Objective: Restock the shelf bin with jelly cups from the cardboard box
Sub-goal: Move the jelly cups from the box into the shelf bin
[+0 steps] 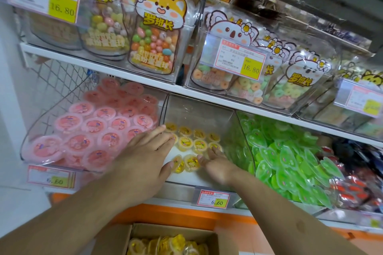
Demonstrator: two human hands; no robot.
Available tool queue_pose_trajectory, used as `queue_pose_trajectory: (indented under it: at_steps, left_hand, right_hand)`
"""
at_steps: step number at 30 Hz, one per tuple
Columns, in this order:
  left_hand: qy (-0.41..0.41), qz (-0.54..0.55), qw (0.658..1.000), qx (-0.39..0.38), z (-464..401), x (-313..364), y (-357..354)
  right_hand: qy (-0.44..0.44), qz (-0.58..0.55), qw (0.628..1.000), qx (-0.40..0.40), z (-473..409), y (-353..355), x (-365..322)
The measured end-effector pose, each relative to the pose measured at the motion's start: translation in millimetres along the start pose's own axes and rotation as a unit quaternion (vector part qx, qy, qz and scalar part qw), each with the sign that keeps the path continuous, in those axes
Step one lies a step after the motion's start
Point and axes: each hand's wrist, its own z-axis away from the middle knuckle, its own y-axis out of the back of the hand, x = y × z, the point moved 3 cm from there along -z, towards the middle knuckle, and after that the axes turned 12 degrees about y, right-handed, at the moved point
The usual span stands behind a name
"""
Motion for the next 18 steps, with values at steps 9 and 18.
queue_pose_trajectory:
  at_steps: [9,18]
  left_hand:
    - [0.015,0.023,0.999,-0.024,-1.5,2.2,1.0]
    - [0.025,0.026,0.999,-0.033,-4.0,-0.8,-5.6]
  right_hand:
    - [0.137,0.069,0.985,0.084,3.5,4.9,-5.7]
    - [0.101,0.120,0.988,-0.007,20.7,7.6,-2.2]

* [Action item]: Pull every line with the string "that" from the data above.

* [Solution to the exercise]:
The measured end-effector pose, each relative to the pose measured at the motion's start: translation in millimetres along the start pose's own axes and rotation as a unit quaternion (vector part qx, qy, qz and scalar part qw), each with the sign that keeps the path continuous, in those axes
Point and axes: each hand's wrist, its own z-axis away from the middle knuckle, its own y-axis out of the back of the hand, x = y × z, the point moved 3 cm from there along -z, towards the middle knuckle, and after that the axes turned 12 degrees about y, right-handed, at the moved point

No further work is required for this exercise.